I included the video of the pie-facing at the bottom underneath the cut.

Frosh
Monday through Thursday were all focused on reading through the first two scenes of Romeo & Juliet. The beginning always takes awhile, but we did manage to get through most of the second scene. We detailed the idea of spectacle and how Shakespeare uses it to engage the audience who might not be all that interested in a teenage love story otherwise. Plus, we get our first look at Rom-emo, but you'll get annoyed with him before too long. Mercutio is where it's at but we haven't met him quite yet.

Friday, we moved forward.

Seniors
On Monday, you received the Act I post-reading questions and spent the period working on those.

Tuesday, you turned in those answers. We then started our look at the rest of act II, which took us through Wednesday and part of Thursday. The summary of the act is located on my Files page here, but the big news is that Macbeth kills King Duncan, and his sons get the blame since they run out of fear for their own safety. There were a bunch of dichotomies that we discussed in conjunction with these events.
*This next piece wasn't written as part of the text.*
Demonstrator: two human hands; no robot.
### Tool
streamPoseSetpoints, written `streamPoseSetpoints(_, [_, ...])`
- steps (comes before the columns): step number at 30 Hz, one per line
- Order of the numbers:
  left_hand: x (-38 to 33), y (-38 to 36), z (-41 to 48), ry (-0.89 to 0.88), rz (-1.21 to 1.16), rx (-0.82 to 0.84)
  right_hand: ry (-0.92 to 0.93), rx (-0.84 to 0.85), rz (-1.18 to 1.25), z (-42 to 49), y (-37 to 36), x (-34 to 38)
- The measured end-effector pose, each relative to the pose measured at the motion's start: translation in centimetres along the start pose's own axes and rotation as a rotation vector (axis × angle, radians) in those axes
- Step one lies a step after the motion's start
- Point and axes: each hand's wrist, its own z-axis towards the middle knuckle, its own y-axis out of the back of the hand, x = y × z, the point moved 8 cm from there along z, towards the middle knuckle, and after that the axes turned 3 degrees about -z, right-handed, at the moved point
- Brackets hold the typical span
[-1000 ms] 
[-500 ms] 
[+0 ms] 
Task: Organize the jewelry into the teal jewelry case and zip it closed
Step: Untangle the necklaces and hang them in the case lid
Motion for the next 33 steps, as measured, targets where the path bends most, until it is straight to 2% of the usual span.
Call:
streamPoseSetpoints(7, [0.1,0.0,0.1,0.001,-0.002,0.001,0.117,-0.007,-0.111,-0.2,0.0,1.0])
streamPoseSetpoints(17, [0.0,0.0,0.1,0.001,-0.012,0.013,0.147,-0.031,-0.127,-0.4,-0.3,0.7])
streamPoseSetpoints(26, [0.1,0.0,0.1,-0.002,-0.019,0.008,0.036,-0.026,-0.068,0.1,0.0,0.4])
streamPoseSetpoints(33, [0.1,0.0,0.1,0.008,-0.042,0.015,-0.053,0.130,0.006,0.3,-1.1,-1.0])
Your goal in completing the paragraph that is due (as of this writing) tomorrow is to make sure that the analysis for whatever evidence you find explains why it fits for the dichotomy you choose. 

We dealt with my busted DVD/VCR situation by watching Orson Welles' version of Macbeth as opposed to the Royal Shakespeare Company's version, since the latter is stuck in the broken combo. Orson Welles made some weird choices, and, after reading up on the history of the production, his was only the fourth adaptation of a Shakespeare play ever filmed with sound and the first ever adapation of Macbeth as a big screen movie. The fact that Welles changed so much of the play was scandalous at the time to many critics, but it's since become common practice. There's a third version that the library has, so perhaps we'll watch that one for act III. 

You also took a quiz on act II on Thursday

Speaking of quizzes, everyone took the retest on the Macbeth terms on Friday, and we got a few lines into act III.